- EXERCISE AIM: Show, from the entries below, every line in which "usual" appears.

- MATERIAL TO PROCESS:
━━━━
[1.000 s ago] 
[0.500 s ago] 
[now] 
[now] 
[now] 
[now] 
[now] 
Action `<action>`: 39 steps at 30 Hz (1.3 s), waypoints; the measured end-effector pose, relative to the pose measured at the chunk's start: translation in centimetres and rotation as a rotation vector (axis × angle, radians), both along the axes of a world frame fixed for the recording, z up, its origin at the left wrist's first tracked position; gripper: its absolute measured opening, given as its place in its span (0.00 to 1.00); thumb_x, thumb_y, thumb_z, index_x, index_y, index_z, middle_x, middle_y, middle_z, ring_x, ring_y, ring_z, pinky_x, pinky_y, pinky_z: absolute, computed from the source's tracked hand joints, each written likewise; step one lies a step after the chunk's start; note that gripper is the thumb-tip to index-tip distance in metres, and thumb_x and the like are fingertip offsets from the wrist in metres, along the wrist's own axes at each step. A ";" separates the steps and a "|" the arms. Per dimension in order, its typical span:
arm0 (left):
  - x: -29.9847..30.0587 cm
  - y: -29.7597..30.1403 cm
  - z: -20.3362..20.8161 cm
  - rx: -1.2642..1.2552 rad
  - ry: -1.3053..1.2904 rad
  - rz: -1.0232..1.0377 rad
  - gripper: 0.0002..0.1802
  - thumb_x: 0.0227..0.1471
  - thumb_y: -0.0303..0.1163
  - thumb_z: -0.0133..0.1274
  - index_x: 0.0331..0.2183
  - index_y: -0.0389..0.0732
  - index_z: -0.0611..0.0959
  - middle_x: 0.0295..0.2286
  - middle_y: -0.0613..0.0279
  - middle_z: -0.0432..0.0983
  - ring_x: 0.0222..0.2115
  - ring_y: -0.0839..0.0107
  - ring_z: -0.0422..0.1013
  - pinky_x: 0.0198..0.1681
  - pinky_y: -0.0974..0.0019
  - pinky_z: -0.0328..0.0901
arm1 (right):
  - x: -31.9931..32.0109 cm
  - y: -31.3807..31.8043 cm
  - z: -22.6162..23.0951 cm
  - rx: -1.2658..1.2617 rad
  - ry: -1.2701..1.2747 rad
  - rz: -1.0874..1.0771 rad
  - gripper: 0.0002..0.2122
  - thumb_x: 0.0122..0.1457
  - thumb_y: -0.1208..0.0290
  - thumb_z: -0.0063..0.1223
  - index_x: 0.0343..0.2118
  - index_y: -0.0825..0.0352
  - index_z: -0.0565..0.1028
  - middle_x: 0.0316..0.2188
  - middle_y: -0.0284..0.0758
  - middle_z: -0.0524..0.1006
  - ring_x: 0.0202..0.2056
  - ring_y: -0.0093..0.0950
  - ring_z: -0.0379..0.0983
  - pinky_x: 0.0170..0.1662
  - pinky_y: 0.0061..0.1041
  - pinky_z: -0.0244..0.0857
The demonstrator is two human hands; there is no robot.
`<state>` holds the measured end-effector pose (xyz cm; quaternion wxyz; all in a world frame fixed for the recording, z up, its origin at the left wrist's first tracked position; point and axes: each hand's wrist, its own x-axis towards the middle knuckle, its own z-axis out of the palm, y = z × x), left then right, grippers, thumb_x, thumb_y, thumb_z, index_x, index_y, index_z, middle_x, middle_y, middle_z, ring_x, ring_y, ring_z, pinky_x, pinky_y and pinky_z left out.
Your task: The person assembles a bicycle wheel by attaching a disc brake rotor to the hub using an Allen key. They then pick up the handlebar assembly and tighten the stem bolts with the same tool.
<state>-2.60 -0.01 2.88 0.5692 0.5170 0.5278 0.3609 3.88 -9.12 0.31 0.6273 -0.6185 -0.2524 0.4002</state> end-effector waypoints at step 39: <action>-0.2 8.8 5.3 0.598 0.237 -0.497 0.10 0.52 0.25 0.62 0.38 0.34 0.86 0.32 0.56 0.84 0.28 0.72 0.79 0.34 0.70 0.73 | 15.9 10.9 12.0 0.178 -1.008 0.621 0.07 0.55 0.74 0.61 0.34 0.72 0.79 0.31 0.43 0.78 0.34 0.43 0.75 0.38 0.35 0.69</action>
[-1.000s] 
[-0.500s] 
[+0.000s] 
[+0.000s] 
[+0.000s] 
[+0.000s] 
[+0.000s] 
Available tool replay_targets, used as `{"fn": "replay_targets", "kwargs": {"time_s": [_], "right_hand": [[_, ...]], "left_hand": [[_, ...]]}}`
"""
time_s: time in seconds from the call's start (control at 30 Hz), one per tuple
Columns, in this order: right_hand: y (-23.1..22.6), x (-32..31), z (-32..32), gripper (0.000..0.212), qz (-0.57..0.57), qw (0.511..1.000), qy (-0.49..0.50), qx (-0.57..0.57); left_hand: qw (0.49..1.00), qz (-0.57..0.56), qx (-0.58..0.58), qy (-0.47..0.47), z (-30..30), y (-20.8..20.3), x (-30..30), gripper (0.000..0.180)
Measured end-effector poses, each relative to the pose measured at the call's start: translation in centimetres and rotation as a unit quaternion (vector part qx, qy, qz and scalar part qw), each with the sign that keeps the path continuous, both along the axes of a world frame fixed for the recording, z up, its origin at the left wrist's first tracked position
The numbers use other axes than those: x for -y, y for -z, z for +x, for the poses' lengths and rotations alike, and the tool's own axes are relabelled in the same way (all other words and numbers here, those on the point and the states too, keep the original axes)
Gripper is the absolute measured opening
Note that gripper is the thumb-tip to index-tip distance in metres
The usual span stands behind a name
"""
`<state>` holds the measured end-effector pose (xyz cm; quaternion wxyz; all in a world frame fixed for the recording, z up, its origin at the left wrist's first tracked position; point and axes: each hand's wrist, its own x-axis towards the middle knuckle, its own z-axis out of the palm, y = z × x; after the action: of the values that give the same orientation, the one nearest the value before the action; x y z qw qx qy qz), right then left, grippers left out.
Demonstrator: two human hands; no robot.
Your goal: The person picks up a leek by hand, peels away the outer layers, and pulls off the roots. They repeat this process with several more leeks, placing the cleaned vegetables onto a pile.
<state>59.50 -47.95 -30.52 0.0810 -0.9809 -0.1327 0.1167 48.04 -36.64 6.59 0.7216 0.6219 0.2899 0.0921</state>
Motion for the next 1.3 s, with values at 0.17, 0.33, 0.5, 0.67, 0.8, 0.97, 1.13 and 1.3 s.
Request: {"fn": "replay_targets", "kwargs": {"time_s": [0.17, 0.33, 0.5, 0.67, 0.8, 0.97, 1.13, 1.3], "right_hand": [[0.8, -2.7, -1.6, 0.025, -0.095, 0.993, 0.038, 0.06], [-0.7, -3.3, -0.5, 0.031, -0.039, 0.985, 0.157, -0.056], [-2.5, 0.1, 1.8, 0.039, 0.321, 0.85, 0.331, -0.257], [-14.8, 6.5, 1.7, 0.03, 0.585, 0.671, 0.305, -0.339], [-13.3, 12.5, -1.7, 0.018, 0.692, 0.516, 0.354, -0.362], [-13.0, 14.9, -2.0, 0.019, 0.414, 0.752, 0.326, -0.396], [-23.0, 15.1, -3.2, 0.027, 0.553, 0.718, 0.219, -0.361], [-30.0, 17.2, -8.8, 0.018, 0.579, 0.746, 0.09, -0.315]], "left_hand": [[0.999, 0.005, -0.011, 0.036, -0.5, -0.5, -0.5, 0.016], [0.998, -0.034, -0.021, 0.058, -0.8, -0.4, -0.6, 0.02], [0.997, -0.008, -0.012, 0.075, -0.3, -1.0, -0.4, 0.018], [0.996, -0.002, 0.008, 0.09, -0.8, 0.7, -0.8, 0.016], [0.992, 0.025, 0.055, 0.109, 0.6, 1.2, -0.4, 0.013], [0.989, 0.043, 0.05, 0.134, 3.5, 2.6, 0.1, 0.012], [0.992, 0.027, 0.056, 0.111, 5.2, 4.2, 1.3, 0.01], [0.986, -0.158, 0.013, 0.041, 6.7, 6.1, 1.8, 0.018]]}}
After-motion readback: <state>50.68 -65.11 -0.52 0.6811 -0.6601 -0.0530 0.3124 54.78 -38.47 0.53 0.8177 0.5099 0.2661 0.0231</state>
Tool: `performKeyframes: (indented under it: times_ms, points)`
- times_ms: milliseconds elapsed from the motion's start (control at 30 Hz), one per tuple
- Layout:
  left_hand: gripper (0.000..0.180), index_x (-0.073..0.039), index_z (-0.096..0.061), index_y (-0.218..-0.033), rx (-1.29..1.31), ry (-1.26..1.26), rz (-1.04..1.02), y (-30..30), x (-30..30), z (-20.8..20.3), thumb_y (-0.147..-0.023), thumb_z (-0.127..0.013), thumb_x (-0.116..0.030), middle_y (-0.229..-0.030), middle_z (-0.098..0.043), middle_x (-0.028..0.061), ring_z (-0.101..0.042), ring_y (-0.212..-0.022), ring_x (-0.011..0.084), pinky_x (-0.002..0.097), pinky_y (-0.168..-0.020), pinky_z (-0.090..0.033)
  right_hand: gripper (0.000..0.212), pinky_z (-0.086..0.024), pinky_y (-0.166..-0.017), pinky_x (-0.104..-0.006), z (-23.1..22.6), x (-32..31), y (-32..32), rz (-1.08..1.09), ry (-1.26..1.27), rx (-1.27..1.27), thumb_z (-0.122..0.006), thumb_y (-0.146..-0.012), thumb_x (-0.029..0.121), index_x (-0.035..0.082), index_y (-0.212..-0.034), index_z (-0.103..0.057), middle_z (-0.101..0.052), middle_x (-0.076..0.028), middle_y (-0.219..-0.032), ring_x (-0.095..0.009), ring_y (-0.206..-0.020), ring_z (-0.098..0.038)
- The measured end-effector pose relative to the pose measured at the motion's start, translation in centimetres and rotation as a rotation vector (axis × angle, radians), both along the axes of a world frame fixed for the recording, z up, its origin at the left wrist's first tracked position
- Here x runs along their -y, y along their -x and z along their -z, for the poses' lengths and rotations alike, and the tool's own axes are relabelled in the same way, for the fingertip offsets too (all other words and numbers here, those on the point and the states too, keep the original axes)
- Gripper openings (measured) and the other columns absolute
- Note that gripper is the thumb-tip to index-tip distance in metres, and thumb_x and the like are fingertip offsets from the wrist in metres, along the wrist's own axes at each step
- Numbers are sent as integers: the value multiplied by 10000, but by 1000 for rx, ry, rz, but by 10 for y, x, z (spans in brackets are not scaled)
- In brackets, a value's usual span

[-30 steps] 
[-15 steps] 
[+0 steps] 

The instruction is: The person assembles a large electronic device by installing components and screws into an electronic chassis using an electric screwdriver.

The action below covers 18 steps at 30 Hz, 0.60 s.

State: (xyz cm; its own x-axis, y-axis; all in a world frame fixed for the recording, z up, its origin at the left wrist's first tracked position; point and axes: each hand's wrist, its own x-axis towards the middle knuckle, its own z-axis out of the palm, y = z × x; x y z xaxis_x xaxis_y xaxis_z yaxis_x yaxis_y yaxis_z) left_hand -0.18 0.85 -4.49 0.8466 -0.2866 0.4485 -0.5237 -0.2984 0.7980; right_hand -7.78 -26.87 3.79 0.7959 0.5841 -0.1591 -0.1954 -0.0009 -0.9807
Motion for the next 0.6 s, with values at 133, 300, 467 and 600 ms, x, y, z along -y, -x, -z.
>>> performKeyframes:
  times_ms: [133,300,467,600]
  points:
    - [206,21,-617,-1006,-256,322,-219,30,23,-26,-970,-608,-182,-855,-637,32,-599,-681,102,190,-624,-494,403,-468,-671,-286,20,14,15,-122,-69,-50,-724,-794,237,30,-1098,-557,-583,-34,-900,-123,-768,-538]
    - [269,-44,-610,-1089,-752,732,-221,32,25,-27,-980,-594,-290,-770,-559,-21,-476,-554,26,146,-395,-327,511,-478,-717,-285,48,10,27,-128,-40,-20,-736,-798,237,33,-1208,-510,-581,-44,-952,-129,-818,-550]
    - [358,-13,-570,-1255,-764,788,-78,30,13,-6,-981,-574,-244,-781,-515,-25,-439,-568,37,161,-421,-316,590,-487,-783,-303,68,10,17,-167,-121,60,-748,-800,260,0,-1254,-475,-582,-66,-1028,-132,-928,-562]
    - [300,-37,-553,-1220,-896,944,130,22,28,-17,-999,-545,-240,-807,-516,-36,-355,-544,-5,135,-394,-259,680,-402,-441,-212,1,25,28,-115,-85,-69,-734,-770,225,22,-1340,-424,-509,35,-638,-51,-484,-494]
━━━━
- THE COMPLETED TASK:
The usual span stands behind a name
- In brackets, a value's usual span

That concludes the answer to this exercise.